- [Aim of the task] Every line with the word "base" in it should be extracted from the data that follows.

- [Data]
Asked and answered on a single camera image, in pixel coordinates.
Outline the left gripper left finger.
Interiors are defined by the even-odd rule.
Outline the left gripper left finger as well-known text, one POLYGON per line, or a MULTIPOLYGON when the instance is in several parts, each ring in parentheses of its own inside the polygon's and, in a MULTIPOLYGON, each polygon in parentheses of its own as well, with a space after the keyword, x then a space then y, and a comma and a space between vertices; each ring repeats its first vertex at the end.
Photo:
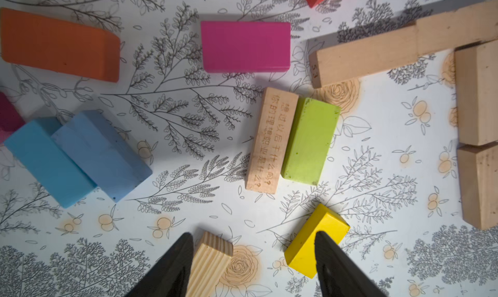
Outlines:
POLYGON ((153 268, 125 296, 185 297, 188 290, 193 255, 193 236, 189 232, 183 233, 153 268))

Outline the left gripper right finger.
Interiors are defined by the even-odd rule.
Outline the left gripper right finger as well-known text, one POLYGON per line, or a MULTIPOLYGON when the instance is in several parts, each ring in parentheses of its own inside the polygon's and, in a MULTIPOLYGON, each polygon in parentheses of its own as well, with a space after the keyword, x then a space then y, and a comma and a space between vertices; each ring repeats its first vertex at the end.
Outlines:
POLYGON ((316 233, 315 258, 323 296, 385 296, 384 292, 323 231, 316 233))

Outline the wood block marked 71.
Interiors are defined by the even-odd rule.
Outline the wood block marked 71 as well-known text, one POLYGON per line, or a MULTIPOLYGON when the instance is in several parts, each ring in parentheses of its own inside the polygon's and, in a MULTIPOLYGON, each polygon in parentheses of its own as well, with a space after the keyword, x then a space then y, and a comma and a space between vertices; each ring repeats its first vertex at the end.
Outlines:
POLYGON ((480 230, 497 226, 497 142, 457 150, 463 219, 480 230))

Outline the natural wood block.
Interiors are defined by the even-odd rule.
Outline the natural wood block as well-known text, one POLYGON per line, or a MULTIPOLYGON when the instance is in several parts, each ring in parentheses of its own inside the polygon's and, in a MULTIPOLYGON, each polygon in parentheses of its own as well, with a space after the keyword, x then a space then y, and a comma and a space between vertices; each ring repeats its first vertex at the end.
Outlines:
POLYGON ((410 25, 315 51, 309 56, 313 87, 322 88, 415 63, 417 33, 416 26, 410 25))
POLYGON ((418 56, 497 39, 497 0, 416 20, 418 56))
POLYGON ((248 165, 246 189, 275 194, 299 96, 266 88, 248 165))

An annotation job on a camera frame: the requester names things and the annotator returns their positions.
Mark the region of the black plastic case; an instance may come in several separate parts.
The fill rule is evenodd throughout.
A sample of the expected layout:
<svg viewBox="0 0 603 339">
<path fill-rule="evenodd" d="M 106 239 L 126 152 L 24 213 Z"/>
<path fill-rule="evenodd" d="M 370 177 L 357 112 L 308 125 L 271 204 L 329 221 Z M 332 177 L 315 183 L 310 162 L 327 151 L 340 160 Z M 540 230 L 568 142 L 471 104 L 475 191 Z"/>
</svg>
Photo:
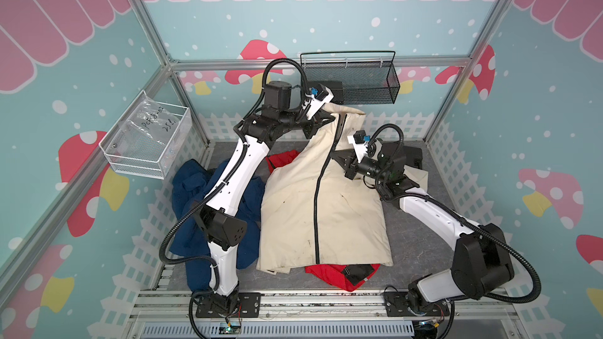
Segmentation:
<svg viewBox="0 0 603 339">
<path fill-rule="evenodd" d="M 416 169 L 423 169 L 423 153 L 421 148 L 404 146 L 405 165 Z"/>
</svg>

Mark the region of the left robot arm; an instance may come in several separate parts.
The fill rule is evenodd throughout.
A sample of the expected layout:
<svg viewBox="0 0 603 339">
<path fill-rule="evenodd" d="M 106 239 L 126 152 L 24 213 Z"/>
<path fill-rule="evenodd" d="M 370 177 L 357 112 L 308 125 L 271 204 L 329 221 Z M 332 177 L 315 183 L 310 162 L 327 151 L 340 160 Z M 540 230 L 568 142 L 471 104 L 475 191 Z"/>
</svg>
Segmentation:
<svg viewBox="0 0 603 339">
<path fill-rule="evenodd" d="M 204 297 L 210 308 L 223 316 L 232 315 L 239 307 L 239 281 L 236 272 L 237 248 L 247 230 L 246 221 L 236 217 L 240 200 L 260 162 L 267 157 L 276 140 L 292 130 L 301 130 L 311 138 L 320 127 L 333 121 L 324 105 L 331 102 L 333 93 L 323 85 L 311 87 L 301 64 L 290 58 L 270 61 L 265 74 L 278 64 L 294 67 L 300 75 L 300 105 L 291 108 L 289 83 L 262 78 L 262 92 L 251 110 L 233 130 L 238 142 L 229 163 L 215 186 L 179 219 L 163 240 L 159 256 L 165 265 L 189 261 L 206 261 L 212 271 L 208 290 L 196 292 L 192 303 Z M 209 255 L 173 259 L 168 246 L 189 218 L 193 218 L 207 240 Z"/>
</svg>

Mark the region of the black box in basket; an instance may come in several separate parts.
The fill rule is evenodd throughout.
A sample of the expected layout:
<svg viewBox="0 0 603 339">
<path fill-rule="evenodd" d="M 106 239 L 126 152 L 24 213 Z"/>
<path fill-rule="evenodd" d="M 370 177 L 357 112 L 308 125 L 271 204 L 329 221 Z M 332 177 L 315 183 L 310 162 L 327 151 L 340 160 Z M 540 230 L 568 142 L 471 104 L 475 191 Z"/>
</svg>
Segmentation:
<svg viewBox="0 0 603 339">
<path fill-rule="evenodd" d="M 336 105 L 344 104 L 343 85 L 341 81 L 327 80 L 322 82 L 333 94 L 331 103 Z"/>
</svg>

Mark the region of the black mesh wall basket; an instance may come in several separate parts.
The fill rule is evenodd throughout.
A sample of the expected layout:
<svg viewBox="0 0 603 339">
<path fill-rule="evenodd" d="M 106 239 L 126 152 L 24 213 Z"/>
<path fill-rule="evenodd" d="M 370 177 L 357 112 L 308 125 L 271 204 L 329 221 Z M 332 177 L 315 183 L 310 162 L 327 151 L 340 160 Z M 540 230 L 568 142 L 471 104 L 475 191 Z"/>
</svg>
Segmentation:
<svg viewBox="0 0 603 339">
<path fill-rule="evenodd" d="M 343 105 L 392 105 L 400 90 L 394 51 L 301 53 L 300 64 L 310 84 L 341 81 Z"/>
</svg>

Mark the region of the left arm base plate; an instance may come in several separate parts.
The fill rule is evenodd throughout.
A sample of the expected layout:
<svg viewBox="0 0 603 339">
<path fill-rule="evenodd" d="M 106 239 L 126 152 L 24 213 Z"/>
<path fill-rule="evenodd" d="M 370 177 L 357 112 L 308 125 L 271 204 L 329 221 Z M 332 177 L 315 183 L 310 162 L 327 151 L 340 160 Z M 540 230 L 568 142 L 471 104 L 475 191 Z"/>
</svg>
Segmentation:
<svg viewBox="0 0 603 339">
<path fill-rule="evenodd" d="M 212 293 L 202 296 L 194 307 L 196 318 L 258 318 L 262 295 L 235 290 L 229 296 Z"/>
</svg>

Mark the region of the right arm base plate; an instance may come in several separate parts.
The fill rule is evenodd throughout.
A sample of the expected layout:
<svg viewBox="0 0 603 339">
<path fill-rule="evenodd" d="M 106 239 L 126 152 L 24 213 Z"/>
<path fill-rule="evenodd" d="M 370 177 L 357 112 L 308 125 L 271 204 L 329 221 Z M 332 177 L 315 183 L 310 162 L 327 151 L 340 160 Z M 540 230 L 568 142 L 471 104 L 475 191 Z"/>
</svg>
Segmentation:
<svg viewBox="0 0 603 339">
<path fill-rule="evenodd" d="M 384 291 L 383 300 L 388 317 L 442 318 L 450 316 L 450 308 L 444 301 L 424 301 L 414 292 Z"/>
</svg>

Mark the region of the red jacket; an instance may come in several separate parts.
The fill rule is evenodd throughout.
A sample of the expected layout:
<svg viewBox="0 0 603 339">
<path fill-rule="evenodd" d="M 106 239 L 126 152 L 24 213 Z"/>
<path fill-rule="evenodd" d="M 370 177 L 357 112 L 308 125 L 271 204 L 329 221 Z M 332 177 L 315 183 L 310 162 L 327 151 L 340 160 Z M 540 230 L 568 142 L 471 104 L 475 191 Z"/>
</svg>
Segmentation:
<svg viewBox="0 0 603 339">
<path fill-rule="evenodd" d="M 299 151 L 291 150 L 267 156 L 265 160 L 268 164 L 269 173 L 272 174 L 274 170 L 292 163 L 299 154 Z M 311 265 L 305 267 L 305 272 L 333 287 L 353 292 L 369 281 L 380 267 L 379 264 Z"/>
</svg>

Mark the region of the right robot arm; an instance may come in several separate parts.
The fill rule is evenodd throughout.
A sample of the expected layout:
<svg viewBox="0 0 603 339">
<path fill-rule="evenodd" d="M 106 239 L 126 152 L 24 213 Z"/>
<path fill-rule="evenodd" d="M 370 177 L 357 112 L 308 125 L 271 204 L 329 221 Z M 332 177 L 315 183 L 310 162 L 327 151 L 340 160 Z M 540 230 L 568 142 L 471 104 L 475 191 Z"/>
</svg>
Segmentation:
<svg viewBox="0 0 603 339">
<path fill-rule="evenodd" d="M 403 212 L 427 226 L 452 249 L 450 268 L 408 285 L 405 298 L 411 313 L 422 315 L 445 301 L 491 298 L 528 304 L 541 295 L 542 282 L 536 269 L 507 243 L 502 229 L 496 224 L 471 221 L 430 196 L 422 187 L 426 171 L 408 165 L 400 141 L 378 146 L 362 137 L 351 144 L 350 149 L 330 153 L 345 177 L 371 179 L 372 188 L 383 201 L 400 204 Z M 496 289 L 515 278 L 515 263 L 527 271 L 531 290 L 519 297 L 497 294 Z"/>
</svg>

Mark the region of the beige jacket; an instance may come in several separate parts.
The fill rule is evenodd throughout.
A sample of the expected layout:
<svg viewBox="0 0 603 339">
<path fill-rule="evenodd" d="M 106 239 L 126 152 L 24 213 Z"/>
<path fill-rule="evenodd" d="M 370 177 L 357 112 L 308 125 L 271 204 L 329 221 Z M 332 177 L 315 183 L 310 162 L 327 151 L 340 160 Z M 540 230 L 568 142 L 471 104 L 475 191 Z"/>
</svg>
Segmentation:
<svg viewBox="0 0 603 339">
<path fill-rule="evenodd" d="M 383 204 L 360 179 L 350 180 L 331 157 L 366 115 L 328 104 L 321 127 L 292 163 L 269 176 L 261 209 L 257 270 L 288 273 L 310 265 L 393 265 Z"/>
</svg>

- [Your solution]
Mark the region of the left arm base plate; an instance may come in several separate parts.
Mark the region of the right arm base plate; an instance may come in several separate parts.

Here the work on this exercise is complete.